__What to do__: What is needed is a word-for-word copy of the listing below, without pictures.

__Available data__:

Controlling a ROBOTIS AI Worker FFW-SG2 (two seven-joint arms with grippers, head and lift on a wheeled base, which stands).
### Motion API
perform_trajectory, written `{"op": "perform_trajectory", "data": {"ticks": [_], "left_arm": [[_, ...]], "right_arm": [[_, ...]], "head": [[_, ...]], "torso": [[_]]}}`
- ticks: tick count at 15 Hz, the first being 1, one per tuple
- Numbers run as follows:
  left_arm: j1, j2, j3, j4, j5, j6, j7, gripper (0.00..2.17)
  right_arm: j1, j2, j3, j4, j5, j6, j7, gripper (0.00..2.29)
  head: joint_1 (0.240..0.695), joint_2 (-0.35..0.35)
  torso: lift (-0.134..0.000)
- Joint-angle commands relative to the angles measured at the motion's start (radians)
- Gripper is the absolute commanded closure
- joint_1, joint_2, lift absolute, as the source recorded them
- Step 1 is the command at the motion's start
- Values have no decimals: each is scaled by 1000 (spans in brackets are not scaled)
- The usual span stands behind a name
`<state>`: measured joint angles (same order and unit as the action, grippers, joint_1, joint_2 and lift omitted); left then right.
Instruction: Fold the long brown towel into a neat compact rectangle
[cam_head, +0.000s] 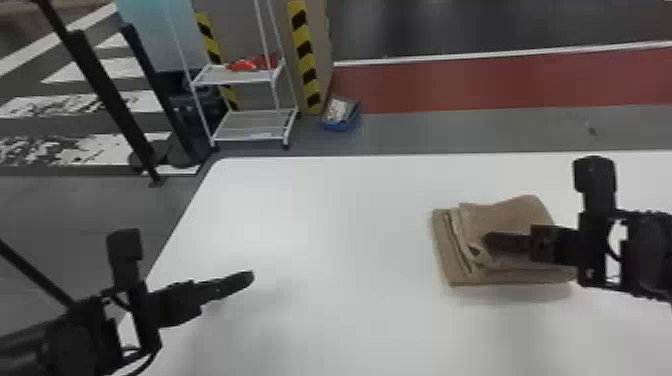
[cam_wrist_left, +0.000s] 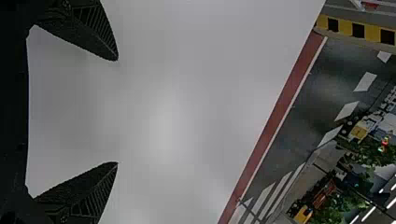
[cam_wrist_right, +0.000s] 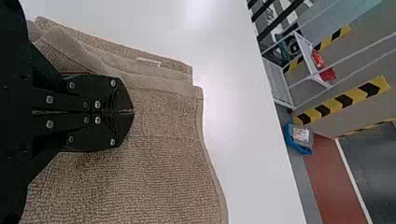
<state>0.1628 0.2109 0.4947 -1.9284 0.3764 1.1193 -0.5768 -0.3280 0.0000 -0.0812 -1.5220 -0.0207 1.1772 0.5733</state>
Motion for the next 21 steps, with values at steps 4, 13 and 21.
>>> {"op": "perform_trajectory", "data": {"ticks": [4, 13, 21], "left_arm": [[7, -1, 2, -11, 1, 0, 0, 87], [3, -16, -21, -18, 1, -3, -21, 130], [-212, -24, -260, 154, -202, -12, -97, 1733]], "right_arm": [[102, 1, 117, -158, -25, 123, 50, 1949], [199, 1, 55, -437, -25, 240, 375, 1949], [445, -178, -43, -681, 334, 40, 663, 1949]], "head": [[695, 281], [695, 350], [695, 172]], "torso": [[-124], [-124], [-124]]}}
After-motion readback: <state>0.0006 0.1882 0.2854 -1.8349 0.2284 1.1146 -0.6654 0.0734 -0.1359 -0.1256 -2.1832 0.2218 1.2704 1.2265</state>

__Completed exercise__:
Controlling a ROBOTIS AI Worker FFW-SG2 (two seven-joint arms with grippers, head and lift on a wheeled base, which stands).
### Motion API
perform_trajectory, written `{"op": "perform_trajectory", "data": {"ticks": [_], "left_arm": [[_, ...]], "right_arm": [[_, ...]], "head": [[_, ...]], "torso": [[_]]}}`
- ticks: tick count at 15 Hz, the first being 1, one per tuple
- Numbers run as follows:
  left_arm: j1, j2, j3, j4, j5, j6, j7, gripper (0.00..2.17)
  right_arm: j1, j2, j3, j4, j5, j6, j7, gripper (0.00..2.29)
  head: joint_1 (0.240..0.695), joint_2 (-0.35..0.35)
  torso: lift (-0.134..0.000)
- Joint-angle commands relative to the angles measured at the motion's start (radians)
- Gripper is the absolute commanded closure
- joint_1, joint_2, lift absolute, as the source recorded them
- Step 1 is the command at the motion's start
- Values have no decimals: each is scaled by 1000 (spans in brackets are not scaled)
- The usual span stands behind a name
`<state>`: measured joint angles (same order and unit as the action, grippers, joint_1, joint_2 and lift omitted); left then right.
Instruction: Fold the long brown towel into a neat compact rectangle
[cam_head, +0.000s] 
[cam_wrist_left, +0.000s] 
[cam_wrist_right, +0.000s] 
<state>0.1628 0.2109 0.4947 -1.9284 0.3764 1.1193 -0.5768 -0.3280 0.0000 -0.0812 -1.5220 -0.0207 1.1772 0.5733</state>
Motion for the next 21 steps, with values at steps 4, 13 and 21.
>>> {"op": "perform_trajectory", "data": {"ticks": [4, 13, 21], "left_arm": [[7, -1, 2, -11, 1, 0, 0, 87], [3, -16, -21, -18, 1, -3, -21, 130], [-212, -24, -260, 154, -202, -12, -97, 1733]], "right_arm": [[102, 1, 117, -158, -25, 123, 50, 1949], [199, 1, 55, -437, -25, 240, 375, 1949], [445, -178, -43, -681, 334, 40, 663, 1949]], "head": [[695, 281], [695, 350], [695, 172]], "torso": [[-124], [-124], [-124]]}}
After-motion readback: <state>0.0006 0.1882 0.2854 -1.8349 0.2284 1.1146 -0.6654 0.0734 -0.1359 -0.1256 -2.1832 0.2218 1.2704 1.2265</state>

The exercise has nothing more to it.